See DC Comics Characters for an index of the characters in the larger DC Universe, and check DC Comics Series for an index of all the series published by DC, both in and outside of the larger continuity. If you want to read more of the history of DC Comic's main editors and Editors-in-Chief and how they changed the company, see here. If you want to see an index about all the important events that have taken place in the DCU, see DC Comics Events.
Relevant tropes:[]
- Arc Number: Since 2006, "52" has been the arc number for the DC Universe, being the title of a weekly series, the number of Earths in their multiverse, the number of DCU titles in their 2011 reboot, et cetera. This may no longer apply as of Convergence and DC Rebirth.
- Continuity Reboot: DC has rebooted their universe completely twice, and used Crisis Crossover stories to "tweak" matters at least twice more.
- Not to mention they retconned the Second Reboot (the New 52) with a soft reboot (Rebirth), indicating that the New 52 was not a separate universe, but rather the Post-Crisis Universe Altered by an outside actor. The "New" Batman/Superman etc. simply have altered histories but are the same people substantially.
- Crossover Finale: Because DC tended to launch new titles out of crossovers in the 1980s and 1990s, the yearly renewals tended to come up around the time of the next crossover. Thus throughout the 1990s, many DC Comics ended with a crossover story. And given the aforementioned tendency towards Continuity Reboot, sometimes the sole line gets something like a Crossover Finale.
- Department of Redundancy Department: DC stands for "Detective Comics". So the company's current name iteration in full is "Detective Comics Comics".
- Micro Monarchy: The tiny state of Markovia.
- Most Writers Are Male: The creative teams at the start of the 2011 reboot highlight this: Out of 52 creative teams, of two or three people each, there was exactly one woman: Gail Simone is writing The Fury Of Firestorm and Batgirl. Later, more women were added to the creative teams; such as Christy Marx writing Amethyst, Princess of Gemworld for the Sword and Sorcery comic.
- Post-Crisis: The Trope Maker, and still an idea that dominates discussions of DC Comics, especially with the New 52's wholesale reboot.

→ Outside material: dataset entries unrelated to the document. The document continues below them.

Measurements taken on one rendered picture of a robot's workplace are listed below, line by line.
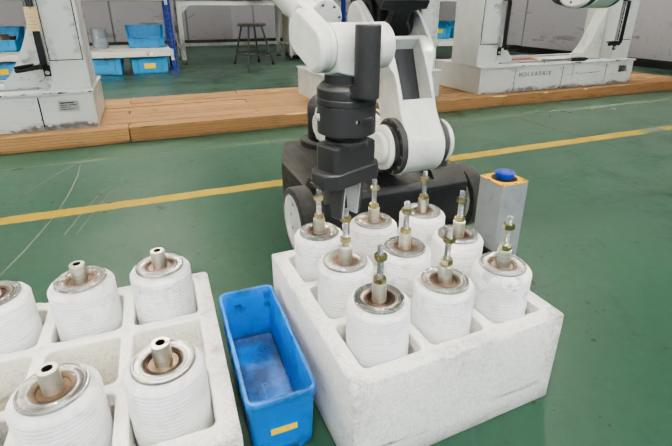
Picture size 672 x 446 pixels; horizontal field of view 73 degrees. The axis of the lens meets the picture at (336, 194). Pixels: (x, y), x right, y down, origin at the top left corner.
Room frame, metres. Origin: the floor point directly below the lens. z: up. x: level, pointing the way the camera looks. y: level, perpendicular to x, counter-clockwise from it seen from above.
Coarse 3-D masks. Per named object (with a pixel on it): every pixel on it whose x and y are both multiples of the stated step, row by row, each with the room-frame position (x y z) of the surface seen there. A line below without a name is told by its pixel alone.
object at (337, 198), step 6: (330, 192) 0.66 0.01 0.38; (336, 192) 0.65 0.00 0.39; (342, 192) 0.64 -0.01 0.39; (330, 198) 0.66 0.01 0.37; (336, 198) 0.65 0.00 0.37; (342, 198) 0.64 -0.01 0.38; (330, 204) 0.66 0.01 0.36; (336, 204) 0.65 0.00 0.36; (342, 204) 0.64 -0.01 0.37; (336, 210) 0.65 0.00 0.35; (342, 210) 0.65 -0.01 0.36; (336, 216) 0.65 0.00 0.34; (342, 216) 0.65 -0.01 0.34
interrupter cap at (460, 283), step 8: (424, 272) 0.63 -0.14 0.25; (432, 272) 0.63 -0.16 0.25; (456, 272) 0.63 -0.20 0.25; (424, 280) 0.60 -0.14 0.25; (432, 280) 0.61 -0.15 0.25; (456, 280) 0.61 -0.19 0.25; (464, 280) 0.60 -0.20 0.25; (432, 288) 0.58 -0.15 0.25; (440, 288) 0.58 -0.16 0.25; (448, 288) 0.58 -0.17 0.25; (456, 288) 0.58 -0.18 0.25; (464, 288) 0.58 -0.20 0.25
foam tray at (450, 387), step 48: (288, 288) 0.71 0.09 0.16; (336, 336) 0.56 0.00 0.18; (480, 336) 0.56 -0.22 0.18; (528, 336) 0.59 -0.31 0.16; (336, 384) 0.51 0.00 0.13; (384, 384) 0.48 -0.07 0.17; (432, 384) 0.51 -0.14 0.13; (480, 384) 0.55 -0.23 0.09; (528, 384) 0.60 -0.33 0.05; (336, 432) 0.51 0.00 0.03; (384, 432) 0.48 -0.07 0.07; (432, 432) 0.52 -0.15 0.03
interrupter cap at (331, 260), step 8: (328, 256) 0.68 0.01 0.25; (336, 256) 0.68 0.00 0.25; (352, 256) 0.68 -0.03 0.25; (360, 256) 0.68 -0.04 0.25; (328, 264) 0.65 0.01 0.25; (336, 264) 0.65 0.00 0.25; (344, 264) 0.66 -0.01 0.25; (352, 264) 0.66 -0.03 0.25; (360, 264) 0.65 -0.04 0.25; (344, 272) 0.63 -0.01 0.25; (352, 272) 0.63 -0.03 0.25
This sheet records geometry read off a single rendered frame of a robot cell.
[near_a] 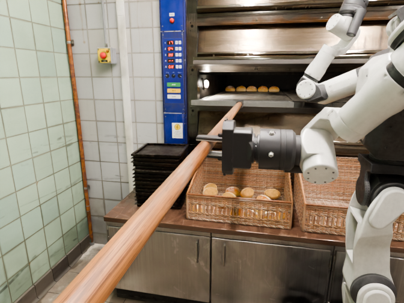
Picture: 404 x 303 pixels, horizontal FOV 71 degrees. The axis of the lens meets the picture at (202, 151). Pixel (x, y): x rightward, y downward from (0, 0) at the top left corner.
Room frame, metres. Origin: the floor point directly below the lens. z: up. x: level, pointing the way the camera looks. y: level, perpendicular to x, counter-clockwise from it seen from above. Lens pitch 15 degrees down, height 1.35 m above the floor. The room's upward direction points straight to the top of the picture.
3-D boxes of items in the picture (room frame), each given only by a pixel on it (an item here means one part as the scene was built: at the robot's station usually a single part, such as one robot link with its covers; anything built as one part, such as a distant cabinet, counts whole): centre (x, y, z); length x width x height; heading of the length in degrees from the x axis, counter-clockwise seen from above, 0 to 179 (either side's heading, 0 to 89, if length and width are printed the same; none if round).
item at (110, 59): (1.97, 0.63, 1.46); 0.10 x 0.07 x 0.10; 79
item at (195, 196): (1.58, -0.23, 0.72); 0.56 x 0.49 x 0.28; 78
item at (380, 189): (0.87, -0.61, 0.97); 0.14 x 0.13 x 0.12; 168
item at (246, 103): (1.72, -0.25, 1.19); 0.55 x 0.36 x 0.03; 78
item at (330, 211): (1.45, -0.82, 0.72); 0.56 x 0.49 x 0.28; 79
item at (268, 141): (0.60, -0.11, 1.19); 0.12 x 0.10 x 0.13; 78
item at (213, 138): (0.63, -0.02, 1.21); 0.06 x 0.03 x 0.02; 78
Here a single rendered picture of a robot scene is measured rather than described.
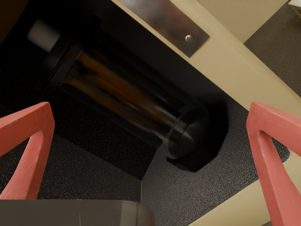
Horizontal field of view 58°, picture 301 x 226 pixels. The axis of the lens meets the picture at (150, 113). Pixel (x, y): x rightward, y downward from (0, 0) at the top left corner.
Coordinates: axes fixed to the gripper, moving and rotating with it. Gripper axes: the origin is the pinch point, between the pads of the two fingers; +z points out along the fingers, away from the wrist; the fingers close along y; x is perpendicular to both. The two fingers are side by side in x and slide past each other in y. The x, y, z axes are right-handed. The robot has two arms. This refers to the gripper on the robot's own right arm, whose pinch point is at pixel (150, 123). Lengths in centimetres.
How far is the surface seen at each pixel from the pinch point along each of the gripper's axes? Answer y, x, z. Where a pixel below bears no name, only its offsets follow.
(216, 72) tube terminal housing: -5.3, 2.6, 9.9
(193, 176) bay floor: -6.0, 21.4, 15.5
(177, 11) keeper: -1.9, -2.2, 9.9
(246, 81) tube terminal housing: -7.9, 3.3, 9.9
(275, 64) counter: -22.3, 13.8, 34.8
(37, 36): 12.5, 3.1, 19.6
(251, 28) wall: -23, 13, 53
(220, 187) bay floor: -8.3, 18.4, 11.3
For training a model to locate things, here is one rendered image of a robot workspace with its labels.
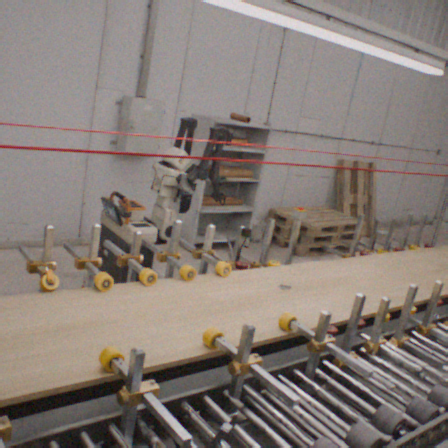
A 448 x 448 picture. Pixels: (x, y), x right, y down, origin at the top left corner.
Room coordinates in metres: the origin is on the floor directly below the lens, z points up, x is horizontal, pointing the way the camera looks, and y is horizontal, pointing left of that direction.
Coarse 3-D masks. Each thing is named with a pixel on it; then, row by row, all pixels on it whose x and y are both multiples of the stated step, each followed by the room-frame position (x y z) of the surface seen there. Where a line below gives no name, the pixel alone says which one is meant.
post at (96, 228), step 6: (96, 228) 2.45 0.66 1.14; (96, 234) 2.46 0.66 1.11; (90, 240) 2.47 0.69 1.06; (96, 240) 2.46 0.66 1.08; (90, 246) 2.46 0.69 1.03; (96, 246) 2.46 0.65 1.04; (90, 252) 2.46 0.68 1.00; (96, 252) 2.46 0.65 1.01; (90, 258) 2.45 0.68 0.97; (96, 258) 2.46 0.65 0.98; (90, 276) 2.45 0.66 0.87; (90, 282) 2.45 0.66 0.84
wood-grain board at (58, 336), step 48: (96, 288) 2.27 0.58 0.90; (144, 288) 2.38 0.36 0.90; (192, 288) 2.50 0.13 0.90; (240, 288) 2.63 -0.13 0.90; (336, 288) 2.92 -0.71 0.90; (384, 288) 3.08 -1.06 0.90; (432, 288) 3.26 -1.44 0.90; (0, 336) 1.68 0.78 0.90; (48, 336) 1.75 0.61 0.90; (96, 336) 1.82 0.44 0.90; (144, 336) 1.90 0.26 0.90; (192, 336) 1.98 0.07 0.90; (240, 336) 2.07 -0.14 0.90; (288, 336) 2.19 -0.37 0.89; (0, 384) 1.40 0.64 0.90; (48, 384) 1.45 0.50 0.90; (96, 384) 1.54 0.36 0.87
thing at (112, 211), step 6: (102, 198) 3.78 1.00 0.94; (108, 204) 3.70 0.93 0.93; (114, 204) 3.64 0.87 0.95; (108, 210) 3.75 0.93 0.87; (114, 210) 3.63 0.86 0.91; (108, 216) 3.80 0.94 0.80; (114, 216) 3.68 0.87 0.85; (120, 216) 3.64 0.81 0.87; (126, 216) 3.63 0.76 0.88; (120, 222) 3.65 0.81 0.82
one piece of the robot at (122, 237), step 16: (112, 192) 3.86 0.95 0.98; (128, 208) 3.65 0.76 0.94; (112, 224) 3.77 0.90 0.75; (128, 224) 3.65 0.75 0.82; (144, 224) 3.75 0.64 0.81; (112, 240) 3.75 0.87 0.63; (128, 240) 3.57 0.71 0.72; (112, 256) 3.72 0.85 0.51; (144, 256) 3.65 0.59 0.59; (112, 272) 3.71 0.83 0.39
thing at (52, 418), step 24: (336, 336) 2.47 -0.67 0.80; (216, 360) 1.93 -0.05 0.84; (264, 360) 2.12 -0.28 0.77; (288, 360) 2.24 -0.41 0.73; (120, 384) 1.63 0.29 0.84; (168, 384) 1.77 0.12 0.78; (192, 384) 1.85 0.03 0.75; (0, 408) 1.34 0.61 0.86; (24, 408) 1.39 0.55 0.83; (48, 408) 1.44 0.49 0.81; (72, 408) 1.50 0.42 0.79; (96, 408) 1.56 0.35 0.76; (120, 408) 1.63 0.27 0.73; (24, 432) 1.39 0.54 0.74
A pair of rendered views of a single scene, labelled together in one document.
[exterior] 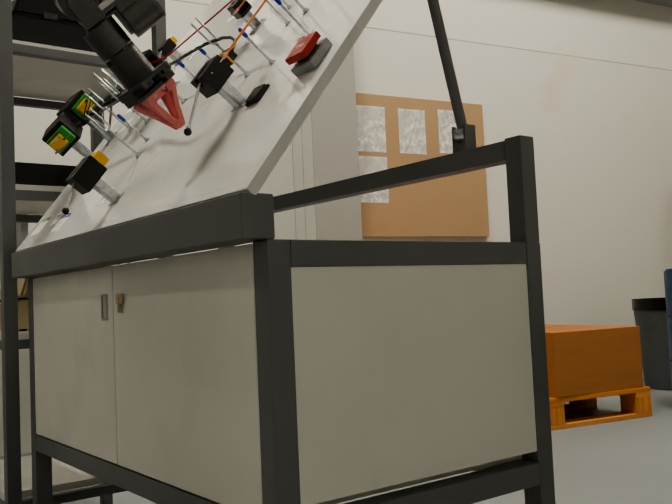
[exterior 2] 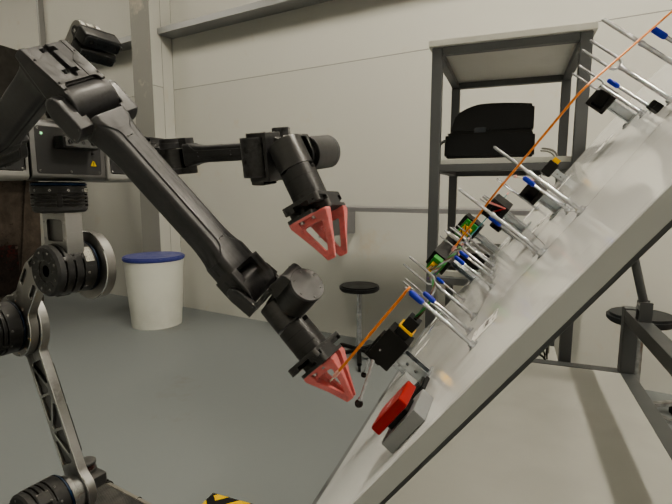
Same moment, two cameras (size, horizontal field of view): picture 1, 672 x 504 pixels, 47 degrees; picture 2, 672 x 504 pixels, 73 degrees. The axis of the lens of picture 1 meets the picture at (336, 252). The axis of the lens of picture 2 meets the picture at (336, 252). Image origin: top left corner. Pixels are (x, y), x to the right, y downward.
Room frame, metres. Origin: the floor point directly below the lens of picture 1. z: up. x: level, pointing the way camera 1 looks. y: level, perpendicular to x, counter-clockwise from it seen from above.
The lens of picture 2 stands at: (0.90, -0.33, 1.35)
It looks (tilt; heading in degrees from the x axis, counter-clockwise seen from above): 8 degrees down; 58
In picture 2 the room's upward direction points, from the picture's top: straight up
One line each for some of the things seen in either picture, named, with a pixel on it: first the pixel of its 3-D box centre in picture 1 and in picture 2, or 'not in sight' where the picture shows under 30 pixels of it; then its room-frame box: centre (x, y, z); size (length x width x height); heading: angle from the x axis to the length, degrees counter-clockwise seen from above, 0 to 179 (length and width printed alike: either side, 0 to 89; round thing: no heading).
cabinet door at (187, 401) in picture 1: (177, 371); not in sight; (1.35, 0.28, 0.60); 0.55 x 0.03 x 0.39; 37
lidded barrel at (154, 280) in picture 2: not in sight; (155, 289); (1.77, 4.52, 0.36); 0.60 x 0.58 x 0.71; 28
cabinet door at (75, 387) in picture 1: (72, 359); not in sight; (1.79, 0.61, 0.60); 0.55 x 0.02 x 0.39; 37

- Super Family Team: Various imprints either have family teams in them, or are of family teams.
- Training the Gift of Magic: While the metaphysics of the DC universe is often confused, it seems that some characters (such as Zatanna) are "Homo Magi", members of a subspecies of humanity with the ability to work magic quickly and easily, although they may still need some kind of training, while others (such as John Constantine) have to work through rituals and hard study.
- Two First Names: Various civilian identities of their superheroes have this, such as Bruce Wayne, Clark Kent, and Barry Allen, among others.